King of balls, your "not-psycho" employer hanged himself the day before you commented that he was not psycho. I agree that it's not necessarily psycho to kill yourself, but ... goddamn this is sad.

If we can learn the time of his death we can discern whether or not it was him or his ghost who put you in charge of footnotes. There are different implications depending on which of those things are true, but either way, you now have a huge responsibility to DFW and to the world upon your shoulders.

I say this as the only other person, to my knowledge, who has participated in the Workshop from the afterlife.

I hope you understand the seriousness of this, King of Balls.
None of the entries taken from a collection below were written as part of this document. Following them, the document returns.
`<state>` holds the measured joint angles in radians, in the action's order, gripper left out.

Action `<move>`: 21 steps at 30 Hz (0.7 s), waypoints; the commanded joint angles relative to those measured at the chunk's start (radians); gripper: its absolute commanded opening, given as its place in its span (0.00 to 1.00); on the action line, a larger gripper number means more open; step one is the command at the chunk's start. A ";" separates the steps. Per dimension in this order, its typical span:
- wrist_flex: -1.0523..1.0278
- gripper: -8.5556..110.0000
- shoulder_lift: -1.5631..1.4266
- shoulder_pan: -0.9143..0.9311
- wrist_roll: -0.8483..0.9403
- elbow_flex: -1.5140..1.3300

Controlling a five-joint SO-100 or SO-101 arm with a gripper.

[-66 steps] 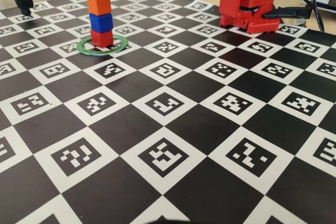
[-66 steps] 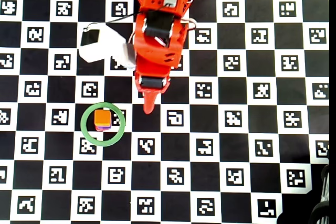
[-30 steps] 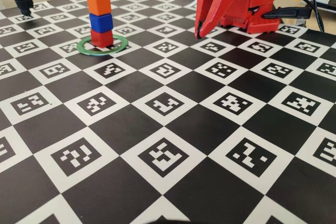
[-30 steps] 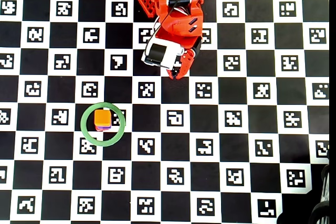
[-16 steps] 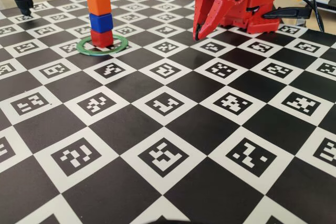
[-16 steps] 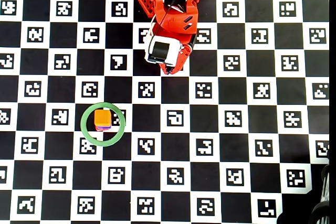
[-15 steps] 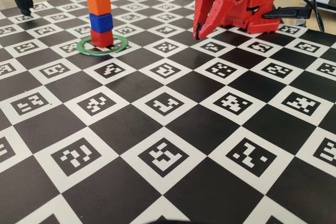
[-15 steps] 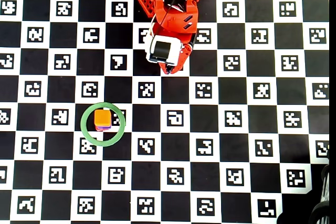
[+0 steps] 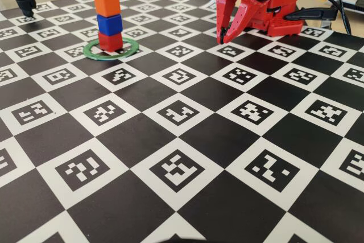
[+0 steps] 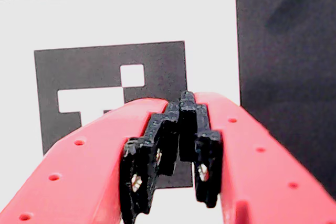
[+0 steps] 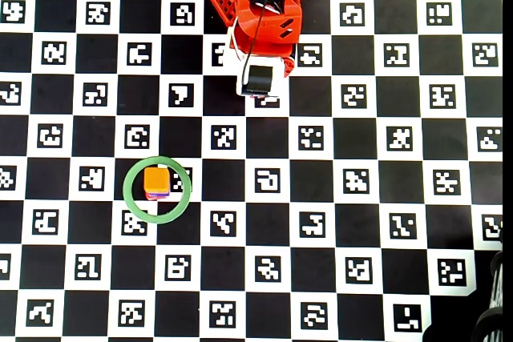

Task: Grab the red cube then put it in the green circle then put the blue cube on top and finally the orange cube on top

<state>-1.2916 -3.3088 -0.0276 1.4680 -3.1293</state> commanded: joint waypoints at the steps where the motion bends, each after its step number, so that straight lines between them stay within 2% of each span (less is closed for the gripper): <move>1: -0.061 0.03 -0.052 0.014 0.009 -0.051; 21: -0.067 0.03 -0.052 0.015 0.048 -0.051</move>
<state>-1.2916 -3.3103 -0.0199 1.5125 -3.1293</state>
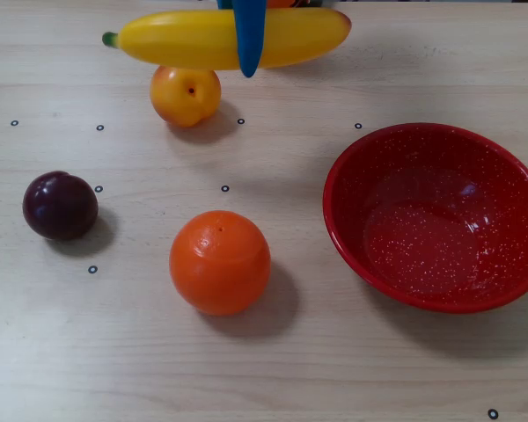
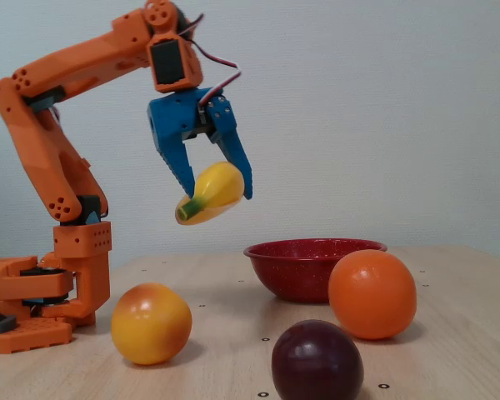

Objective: Put banana in the red bowl.

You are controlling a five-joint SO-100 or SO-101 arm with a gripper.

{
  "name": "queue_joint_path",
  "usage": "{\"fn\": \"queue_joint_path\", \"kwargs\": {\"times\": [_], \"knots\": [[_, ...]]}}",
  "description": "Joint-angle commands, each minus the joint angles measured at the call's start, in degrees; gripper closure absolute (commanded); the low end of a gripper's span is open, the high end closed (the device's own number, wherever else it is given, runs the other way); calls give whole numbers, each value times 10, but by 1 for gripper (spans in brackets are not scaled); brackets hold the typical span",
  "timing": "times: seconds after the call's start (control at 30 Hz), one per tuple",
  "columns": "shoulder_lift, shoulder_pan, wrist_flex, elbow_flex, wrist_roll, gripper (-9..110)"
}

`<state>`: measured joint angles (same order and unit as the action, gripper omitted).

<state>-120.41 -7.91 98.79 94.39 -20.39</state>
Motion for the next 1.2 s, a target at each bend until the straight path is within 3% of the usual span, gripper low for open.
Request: {"fn": "queue_joint_path", "kwargs": {"times": [0.0,0.23,0.5,1.17], "knots": [[-47,22,-37,-28,-9,102],[-57,100,-123,-40,24,102],[-16,196,-131,-106,82,102],[292,328,-171,-355,113,102]]}}
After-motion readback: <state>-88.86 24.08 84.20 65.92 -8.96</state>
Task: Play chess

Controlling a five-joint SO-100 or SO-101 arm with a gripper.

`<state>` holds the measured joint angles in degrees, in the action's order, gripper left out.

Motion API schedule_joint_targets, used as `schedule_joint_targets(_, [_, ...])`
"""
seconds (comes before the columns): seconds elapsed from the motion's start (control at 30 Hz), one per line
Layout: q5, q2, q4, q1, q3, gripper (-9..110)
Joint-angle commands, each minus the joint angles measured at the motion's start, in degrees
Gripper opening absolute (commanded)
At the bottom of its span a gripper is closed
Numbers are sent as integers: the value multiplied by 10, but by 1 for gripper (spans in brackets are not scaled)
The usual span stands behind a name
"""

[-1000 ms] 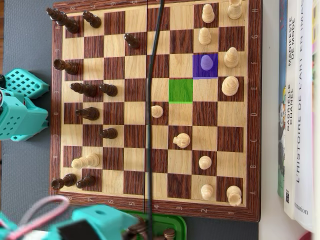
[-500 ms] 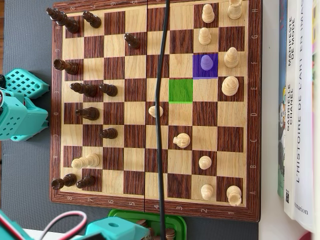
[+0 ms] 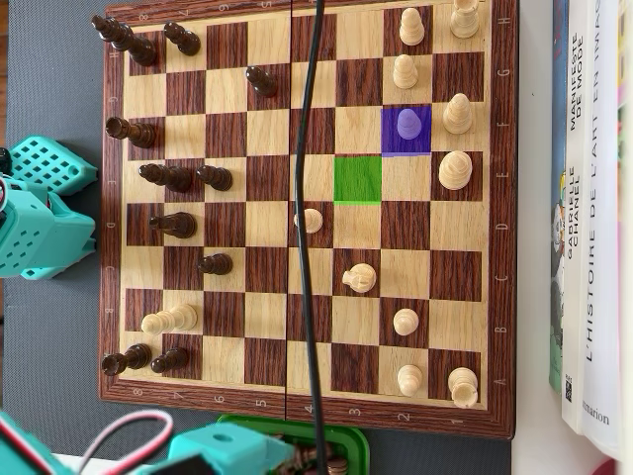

I've seen you develop, intellectually and spiritually, during your brief time at the workshop, but I think it could go any way for you. You are always at risk for just going back and being, like, "I'm the king of balls." While repetition plays an interesting role in fiction, I just don't see that being enough for you to propel the DFW legacy into the future.

The legacy, the responsibility, is in your hands, no matter what I say. Now is the time, King of Balls. Only the King of Balls could do at this moment what it takes to make the death of David Foster Wallace a transformative experience for humanity, instead of simply a tragic and needless loss.

Steady yourself, King of Balls. Get in the ready position. I'll be here for you if you need me, but ultimately, you are on your own.